RECORDED INFORMATION >>
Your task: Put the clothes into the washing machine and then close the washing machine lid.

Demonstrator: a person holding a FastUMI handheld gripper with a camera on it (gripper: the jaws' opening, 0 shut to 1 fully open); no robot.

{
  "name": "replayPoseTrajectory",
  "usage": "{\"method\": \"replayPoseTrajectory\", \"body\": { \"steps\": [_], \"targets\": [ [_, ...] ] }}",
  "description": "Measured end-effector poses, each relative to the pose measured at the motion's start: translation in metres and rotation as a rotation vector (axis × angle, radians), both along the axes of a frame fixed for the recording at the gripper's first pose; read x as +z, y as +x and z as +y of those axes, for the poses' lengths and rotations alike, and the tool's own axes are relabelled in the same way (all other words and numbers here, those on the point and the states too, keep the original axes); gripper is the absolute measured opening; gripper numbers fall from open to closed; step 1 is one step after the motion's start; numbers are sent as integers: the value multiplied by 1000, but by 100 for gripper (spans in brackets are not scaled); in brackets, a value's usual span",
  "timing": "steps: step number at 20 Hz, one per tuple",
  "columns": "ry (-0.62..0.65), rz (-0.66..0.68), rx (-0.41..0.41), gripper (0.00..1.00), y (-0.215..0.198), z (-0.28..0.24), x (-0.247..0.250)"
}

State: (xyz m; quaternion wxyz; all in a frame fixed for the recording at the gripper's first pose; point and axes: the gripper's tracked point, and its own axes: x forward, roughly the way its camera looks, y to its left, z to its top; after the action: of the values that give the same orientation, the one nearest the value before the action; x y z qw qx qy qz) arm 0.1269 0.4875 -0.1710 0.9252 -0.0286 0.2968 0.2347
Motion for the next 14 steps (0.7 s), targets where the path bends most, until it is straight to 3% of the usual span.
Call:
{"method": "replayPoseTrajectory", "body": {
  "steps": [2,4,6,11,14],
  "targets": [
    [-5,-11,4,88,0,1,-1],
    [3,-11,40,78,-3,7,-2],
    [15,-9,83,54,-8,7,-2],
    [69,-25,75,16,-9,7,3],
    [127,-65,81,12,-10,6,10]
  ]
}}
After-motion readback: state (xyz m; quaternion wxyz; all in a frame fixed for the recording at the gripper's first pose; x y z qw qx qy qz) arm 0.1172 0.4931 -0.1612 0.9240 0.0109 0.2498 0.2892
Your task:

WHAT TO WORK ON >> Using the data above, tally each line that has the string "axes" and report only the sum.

TASK SOLUTION >> 2